## Task objective
Extract all lines that hold "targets" from the records below.

## Available data
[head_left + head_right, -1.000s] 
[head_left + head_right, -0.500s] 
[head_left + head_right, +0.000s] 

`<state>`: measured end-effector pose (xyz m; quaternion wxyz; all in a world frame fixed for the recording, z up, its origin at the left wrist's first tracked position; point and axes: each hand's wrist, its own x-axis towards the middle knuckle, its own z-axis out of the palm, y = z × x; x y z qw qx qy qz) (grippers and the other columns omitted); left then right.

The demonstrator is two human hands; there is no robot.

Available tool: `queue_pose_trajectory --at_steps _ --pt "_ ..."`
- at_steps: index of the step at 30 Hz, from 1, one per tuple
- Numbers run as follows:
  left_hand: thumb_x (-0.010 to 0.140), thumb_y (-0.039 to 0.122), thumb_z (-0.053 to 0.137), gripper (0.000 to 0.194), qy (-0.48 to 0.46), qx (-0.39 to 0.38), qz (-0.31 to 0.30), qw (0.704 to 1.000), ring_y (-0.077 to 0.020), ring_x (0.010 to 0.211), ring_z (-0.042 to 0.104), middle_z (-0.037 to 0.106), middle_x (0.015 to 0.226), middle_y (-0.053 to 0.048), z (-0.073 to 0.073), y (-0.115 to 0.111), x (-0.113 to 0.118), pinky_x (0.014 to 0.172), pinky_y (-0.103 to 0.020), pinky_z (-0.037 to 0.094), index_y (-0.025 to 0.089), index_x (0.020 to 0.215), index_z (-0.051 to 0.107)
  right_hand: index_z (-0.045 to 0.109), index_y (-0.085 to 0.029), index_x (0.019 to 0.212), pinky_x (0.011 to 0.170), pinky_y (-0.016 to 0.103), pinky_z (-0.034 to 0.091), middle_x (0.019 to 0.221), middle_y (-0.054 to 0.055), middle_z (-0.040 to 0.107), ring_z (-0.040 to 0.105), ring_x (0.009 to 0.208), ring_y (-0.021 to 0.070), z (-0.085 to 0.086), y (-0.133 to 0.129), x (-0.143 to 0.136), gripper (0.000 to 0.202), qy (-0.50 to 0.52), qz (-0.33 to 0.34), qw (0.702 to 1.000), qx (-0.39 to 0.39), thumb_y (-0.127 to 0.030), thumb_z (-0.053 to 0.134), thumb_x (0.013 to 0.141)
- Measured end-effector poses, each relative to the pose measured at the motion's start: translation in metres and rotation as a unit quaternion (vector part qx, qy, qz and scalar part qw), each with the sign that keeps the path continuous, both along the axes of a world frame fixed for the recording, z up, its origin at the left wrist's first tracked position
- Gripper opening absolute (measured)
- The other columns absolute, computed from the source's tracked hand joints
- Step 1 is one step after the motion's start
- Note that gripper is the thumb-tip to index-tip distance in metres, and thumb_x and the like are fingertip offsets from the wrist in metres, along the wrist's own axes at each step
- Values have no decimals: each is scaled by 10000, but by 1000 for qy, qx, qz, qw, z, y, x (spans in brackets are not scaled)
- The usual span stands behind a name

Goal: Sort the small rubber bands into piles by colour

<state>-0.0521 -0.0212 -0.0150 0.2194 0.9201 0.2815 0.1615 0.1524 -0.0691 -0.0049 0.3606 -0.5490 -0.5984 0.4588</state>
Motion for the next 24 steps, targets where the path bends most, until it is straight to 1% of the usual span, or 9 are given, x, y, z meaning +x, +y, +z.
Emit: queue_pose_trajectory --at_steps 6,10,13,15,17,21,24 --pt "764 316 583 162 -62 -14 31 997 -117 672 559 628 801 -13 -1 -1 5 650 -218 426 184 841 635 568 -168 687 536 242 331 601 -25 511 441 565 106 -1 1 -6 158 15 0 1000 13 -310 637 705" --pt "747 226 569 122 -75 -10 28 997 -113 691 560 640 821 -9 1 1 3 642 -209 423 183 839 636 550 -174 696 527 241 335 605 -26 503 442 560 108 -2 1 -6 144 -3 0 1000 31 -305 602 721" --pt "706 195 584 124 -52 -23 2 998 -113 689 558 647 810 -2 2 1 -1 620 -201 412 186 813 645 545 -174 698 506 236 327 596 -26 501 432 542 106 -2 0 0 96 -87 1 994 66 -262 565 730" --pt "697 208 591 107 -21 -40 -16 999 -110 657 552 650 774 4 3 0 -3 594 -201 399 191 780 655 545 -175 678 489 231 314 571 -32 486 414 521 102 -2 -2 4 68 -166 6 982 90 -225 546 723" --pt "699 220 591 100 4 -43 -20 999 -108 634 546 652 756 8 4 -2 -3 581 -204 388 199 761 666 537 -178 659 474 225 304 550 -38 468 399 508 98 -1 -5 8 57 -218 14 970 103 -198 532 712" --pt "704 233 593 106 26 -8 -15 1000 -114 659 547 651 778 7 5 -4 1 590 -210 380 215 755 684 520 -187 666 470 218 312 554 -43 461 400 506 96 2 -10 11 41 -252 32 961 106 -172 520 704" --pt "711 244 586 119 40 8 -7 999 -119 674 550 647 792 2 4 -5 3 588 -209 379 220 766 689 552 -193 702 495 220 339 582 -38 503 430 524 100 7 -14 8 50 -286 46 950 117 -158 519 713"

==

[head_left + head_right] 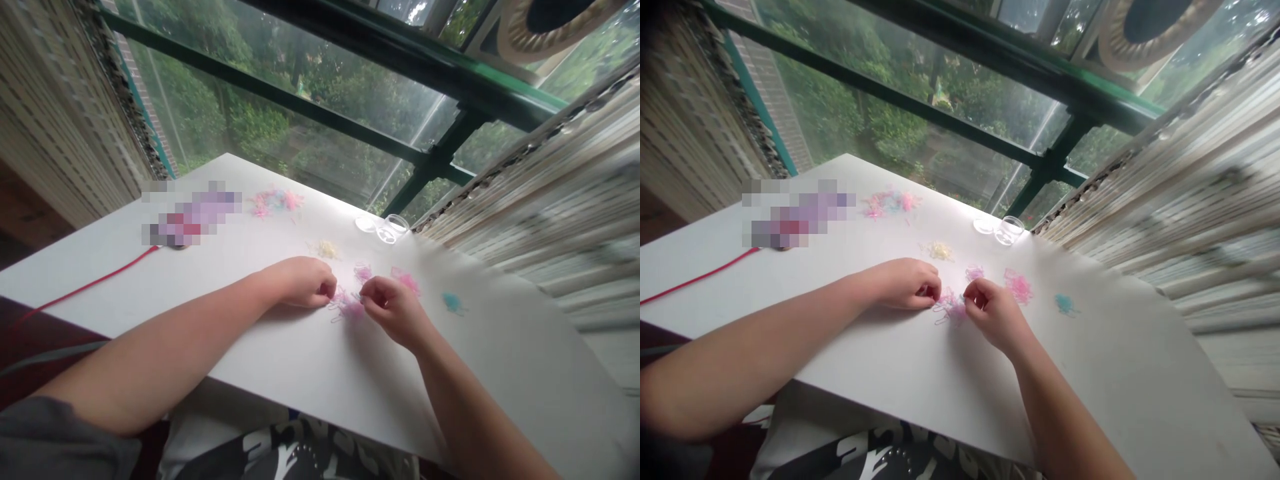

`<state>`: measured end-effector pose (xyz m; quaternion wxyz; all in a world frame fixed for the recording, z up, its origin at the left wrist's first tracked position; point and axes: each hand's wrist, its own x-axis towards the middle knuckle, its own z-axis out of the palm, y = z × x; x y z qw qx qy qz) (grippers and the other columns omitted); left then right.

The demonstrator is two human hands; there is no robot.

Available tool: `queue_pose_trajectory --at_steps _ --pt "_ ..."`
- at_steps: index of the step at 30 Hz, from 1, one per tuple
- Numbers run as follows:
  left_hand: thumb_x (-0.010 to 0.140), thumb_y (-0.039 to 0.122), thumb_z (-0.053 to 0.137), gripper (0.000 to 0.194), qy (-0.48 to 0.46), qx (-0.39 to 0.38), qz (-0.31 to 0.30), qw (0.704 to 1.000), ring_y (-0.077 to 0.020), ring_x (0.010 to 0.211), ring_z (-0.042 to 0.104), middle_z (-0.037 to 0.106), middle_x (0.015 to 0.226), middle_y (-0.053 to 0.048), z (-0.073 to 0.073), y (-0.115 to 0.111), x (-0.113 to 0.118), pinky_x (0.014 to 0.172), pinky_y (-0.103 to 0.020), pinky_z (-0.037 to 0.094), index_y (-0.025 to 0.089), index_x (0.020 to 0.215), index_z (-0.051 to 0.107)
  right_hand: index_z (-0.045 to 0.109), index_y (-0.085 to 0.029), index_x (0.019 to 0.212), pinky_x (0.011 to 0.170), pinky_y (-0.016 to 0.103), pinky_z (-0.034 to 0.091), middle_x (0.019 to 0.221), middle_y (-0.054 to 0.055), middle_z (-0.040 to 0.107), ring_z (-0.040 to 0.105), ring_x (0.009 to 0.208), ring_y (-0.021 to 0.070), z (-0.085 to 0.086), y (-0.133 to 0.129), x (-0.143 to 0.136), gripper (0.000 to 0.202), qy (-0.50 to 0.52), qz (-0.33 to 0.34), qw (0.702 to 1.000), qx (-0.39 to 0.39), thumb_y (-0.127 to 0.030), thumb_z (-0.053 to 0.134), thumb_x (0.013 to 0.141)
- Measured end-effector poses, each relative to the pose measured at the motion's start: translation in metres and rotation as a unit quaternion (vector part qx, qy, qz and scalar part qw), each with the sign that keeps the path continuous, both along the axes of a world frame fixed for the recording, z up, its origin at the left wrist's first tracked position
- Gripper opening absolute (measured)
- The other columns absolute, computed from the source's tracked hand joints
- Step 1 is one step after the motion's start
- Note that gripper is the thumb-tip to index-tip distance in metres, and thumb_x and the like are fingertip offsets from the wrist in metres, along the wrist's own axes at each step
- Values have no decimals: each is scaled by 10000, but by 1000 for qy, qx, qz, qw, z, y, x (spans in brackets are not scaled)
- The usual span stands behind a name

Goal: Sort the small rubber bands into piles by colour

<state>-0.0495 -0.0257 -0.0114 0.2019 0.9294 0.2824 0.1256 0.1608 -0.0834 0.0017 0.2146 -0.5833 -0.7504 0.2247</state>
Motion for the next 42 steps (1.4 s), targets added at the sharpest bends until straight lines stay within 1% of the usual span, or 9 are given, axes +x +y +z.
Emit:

## Solution to this task
Motion for the next 24 steps, targets where the path bends most, until it is straight to 1% of the usual span, or 9 are given, x, y, z meaning +x, +y, +z.
Motion for the next 42 steps (1.4 s), targets added at the sharpest bends until straight lines stay within 1% of the usual span, or 9 are given, axes +x +y +z.

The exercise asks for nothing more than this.